INTRODUCTION
The application of GIS is promoted in various fields in a very high speed within
the global at the present, its widely used in earthquake prevention and
disaster reduction (Yao, 2002), environmental monitoring
(Yi, 2007) E-government (Li and
Ning, 2006), agricultural production (Chen and Mao,
2003), Land and Resources Information Services (Xiong
and Zhao, 2006), Electricity sector (Xu et al.,
2005), Water conservancy, transportation, communications, marine and military
and many other fields, Desktop GIS has been unable to meet the needs of resource
sharing the information age, Currently, WebGIS based on network technology and
GIS is an important direction of research, However, the server of WebGIS will
receive a lot of requests with the increasing of number in the case of the client,
and the server's computing power is limited, so it will cause the servers
load is large to deal with these large number of requests.

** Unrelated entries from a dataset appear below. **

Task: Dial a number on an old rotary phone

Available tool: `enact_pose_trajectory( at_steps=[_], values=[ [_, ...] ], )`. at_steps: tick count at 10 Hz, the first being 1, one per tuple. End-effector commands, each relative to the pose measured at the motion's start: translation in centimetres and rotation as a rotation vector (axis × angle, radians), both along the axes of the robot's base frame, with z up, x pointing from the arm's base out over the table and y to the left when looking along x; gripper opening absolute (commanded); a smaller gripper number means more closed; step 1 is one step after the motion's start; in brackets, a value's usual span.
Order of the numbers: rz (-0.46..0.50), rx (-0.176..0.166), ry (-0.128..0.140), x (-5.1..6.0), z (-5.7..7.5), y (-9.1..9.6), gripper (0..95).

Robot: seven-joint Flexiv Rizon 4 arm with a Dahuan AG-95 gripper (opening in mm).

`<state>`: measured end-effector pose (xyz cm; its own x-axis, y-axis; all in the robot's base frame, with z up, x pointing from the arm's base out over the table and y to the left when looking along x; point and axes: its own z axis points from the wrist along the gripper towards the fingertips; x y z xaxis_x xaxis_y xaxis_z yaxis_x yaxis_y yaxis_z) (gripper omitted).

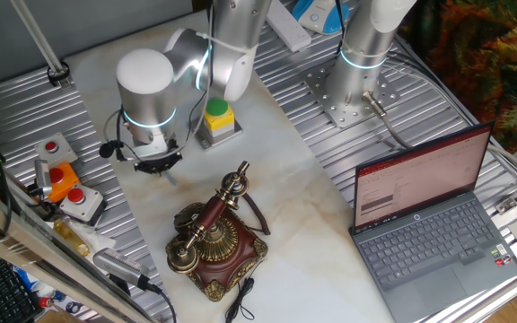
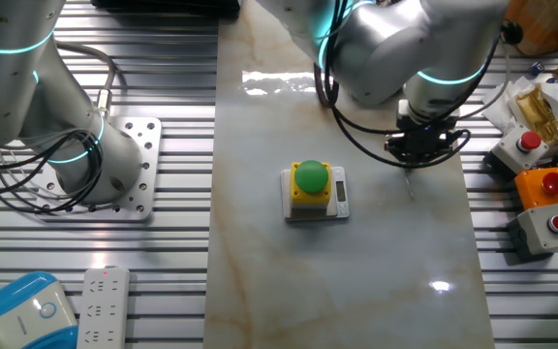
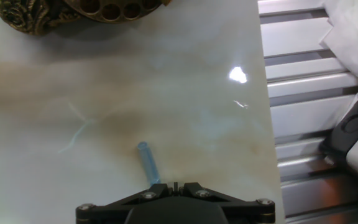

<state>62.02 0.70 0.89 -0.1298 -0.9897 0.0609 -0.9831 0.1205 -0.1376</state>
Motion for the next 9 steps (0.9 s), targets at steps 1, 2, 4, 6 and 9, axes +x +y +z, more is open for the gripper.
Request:
enact_pose_trajectory(
  at_steps=[1,2,4,6,9],
  values=[
    [0.007,0.004,-0.024,0.06,-0.06,-0.04,0.0],
    [0.007,0.011,-0.039,0.06,-0.06,-0.04,0.0],
    [-0.003,0.029,-0.064,0.06,-0.07,-0.05,0.0],
    [-0.012,0.032,-0.075,0.06,-0.08,-0.05,0.0],
    [-0.008,0.014,-0.067,0.03,0.03,-0.05,0.0]
  ],
)
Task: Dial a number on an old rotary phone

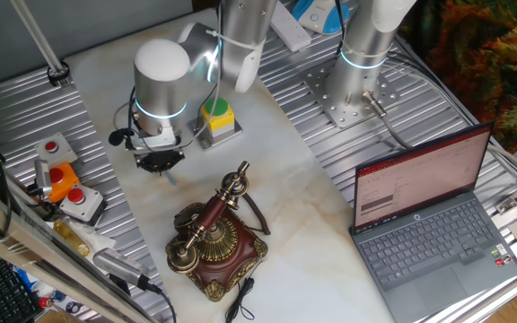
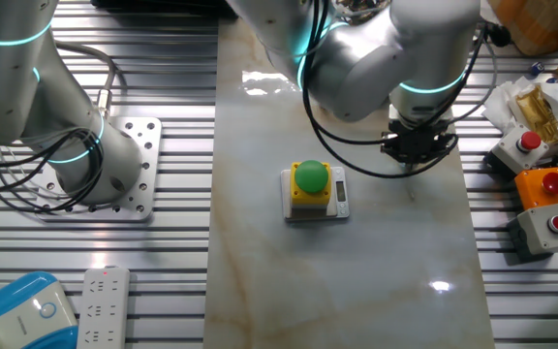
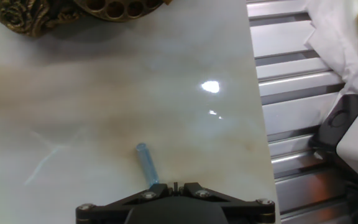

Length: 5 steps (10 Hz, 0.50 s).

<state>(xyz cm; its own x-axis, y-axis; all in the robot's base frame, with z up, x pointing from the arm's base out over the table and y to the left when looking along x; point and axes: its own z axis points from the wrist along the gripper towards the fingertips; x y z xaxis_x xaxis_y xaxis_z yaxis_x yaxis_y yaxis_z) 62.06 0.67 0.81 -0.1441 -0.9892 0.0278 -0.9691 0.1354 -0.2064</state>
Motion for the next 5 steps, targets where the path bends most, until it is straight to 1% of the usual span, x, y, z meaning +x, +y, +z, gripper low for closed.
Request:
enact_pose_trajectory(
  at_steps=[1,4,5],
  values=[
    [0.0,-0.016,0.009,-0.05,0.28,-0.02,0.0],
    [-0.017,-0.028,0.02,-0.19,0.83,-0.01,0.0],
    [-0.018,-0.03,0.019,-0.23,0.97,-0.01,0.0]
  ],
)
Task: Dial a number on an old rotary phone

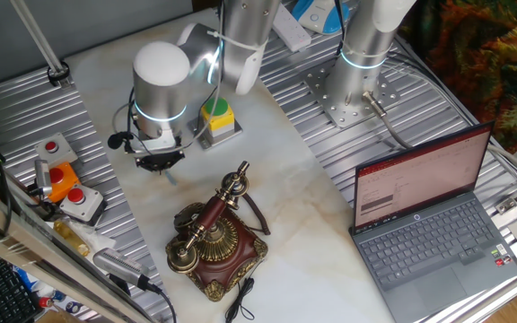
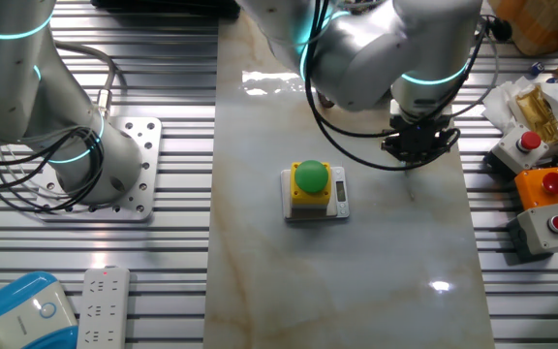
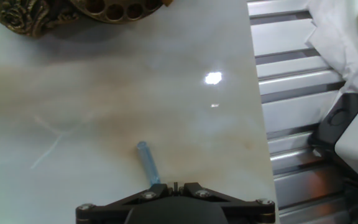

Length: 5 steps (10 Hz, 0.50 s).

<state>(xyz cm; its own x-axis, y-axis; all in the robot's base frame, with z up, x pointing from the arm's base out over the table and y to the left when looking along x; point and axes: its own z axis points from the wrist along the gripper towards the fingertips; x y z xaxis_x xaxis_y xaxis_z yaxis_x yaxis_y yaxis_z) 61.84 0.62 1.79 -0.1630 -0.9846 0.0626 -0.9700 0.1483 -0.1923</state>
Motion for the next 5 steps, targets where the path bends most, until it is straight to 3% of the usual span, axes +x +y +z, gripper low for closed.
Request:
enact_pose_trajectory(
  at_steps=[1,3,5],
  values=[
    [0.014,0.0,-0.004,-0.02,-0.01,0.04,0.0],
    [-0.006,0.004,-0.008,-0.03,-0.05,0.02,0.0],
    [-0.055,-0.025,-0.025,-0.06,-0.02,0.01,0.0]
  ],
)
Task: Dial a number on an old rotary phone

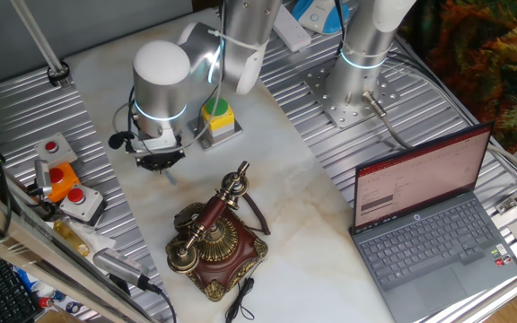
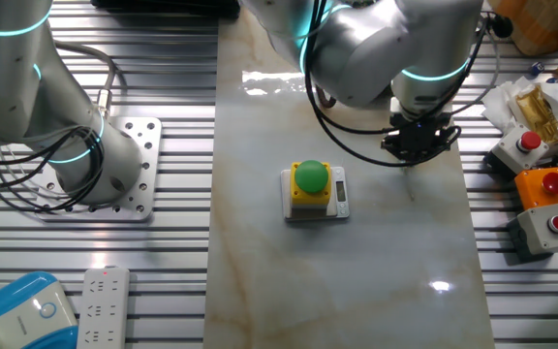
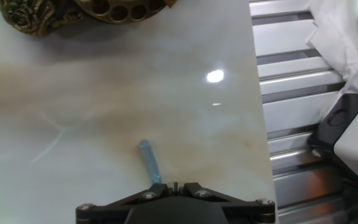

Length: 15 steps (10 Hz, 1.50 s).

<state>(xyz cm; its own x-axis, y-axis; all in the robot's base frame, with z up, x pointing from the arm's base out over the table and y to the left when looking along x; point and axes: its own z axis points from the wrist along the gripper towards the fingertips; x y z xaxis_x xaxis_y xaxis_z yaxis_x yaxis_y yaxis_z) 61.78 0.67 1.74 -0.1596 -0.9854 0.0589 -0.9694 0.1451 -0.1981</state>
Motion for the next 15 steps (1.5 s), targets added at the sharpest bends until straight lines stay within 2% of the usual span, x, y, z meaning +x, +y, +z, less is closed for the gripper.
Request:
enact_pose_trajectory(
  at_steps=[1,2,4,6,7,8,9,10,11,12,13,14,15],
  values=[
    [-0.032,-0.076,-0.042,0.01,0.05,-0.03,38.0],
    [-0.026,-0.11,-0.067,0.01,0.05,-0.03,38.0],
    [-0.038,-0.123,-0.085,0.0,0.06,-0.03,76.0],
    [-0.065,-0.14,-0.113,-0.06,0.05,-0.08,76.0],
    [-0.073,-0.163,-0.149,-0.05,0.09,-0.06,95.0],
    [-0.082,-0.165,-0.17,-0.05,0.1,-0.06,95.0],
    [-0.084,-0.176,-0.172,-0.05,0.11,-0.06,95.0],
    [-0.086,-0.188,-0.211,-0.05,0.15,-0.07,76.0],
    [-0.086,-0.181,-0.226,-0.12,0.33,-0.12,76.0],
    [-0.096,-0.173,-0.215,-0.14,0.35,-0.14,76.0],
    [-0.112,-0.136,-0.186,-0.3,0.25,-0.34,76.0],
    [-0.124,-0.105,-0.181,-0.28,-0.04,-0.33,76.0],
    [-0.156,-0.084,-0.182,-0.29,-0.2,-0.39,57.0]
  ],
)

Literature, Tu (2008) put the P2P web into the WebGIS
and use a centralized P2P web architecture, where, the specialized data resource
server and specialized directory server are provided in the system, the data
resource server is used to store all of the spatial data, address information
of each machine node and the related data information that this machine node
is requesting at the current time are recorded in the directory server, each
code provides services as a server, at the same time, it also gets data from
a neighbor node as a role of client node in the network. When a client requests
the data, it first makes a request to the directory server, then it looks for
whether a machine is downloading the same data, if there is, then it obtains
data from this machine, if not, then obtaining data from the resource server
and registering in the directory server.
Literature Yu et al. (2008) also use the P2P
technology, but they use a distributed unstructured peer, where, a node finds
resource by using the flooding way, first, it asks whether neighbors have the
requested resource, if not, continuing to look from neighbors neighbors,
until it finds success or failure.
The whole system is divided into ordinary node layer, super node layer, the
server layer by using hierarchical organizational structure in literature, Pan
et al. (2009). All nodes within the network are divided into many
groups and a super node which has the best performance is chosen in every group,
the rest are ordinary nodes. Members in a same group can communicate directly
with each other, can exchange their resource lists and can query the data stored
by other members of the group through the super node. When a node looks up data,
first it finds from the data resources distribution table in local, if the search
is successful, it access to the data directly, when the search is unsuccessful,
it will send a query request to the super-node. Super-node will query data from
other groups to establish a connection if the search is successful and get the
data, else it will get data from the server.
Despite a number of methods have been developed to improve the efficiency of
WebGIS data acquisition and achieved good results but there are areas
for improvement. Literature, Zeng et al. (2008),
Xu et al. (2007) and Duan
and Hu (2008) have changed the architecture of WebGIS but they use a centralized
peer network structure, the central nodes failures may cause the system
to crash, resulting in the entire system does not work properly and because
of the probability that two nodes download a data at the same time in reality
is not very high, it may lead to algorithms in the literature can not obtain
good results. They query data using the flooding way in literature Lu
and Wu (2004) and Li and Zhang (2007), this way
will increase the network traffic, take up a lot of bandwidth and increase the
burden on the network. In literature, Yu et al.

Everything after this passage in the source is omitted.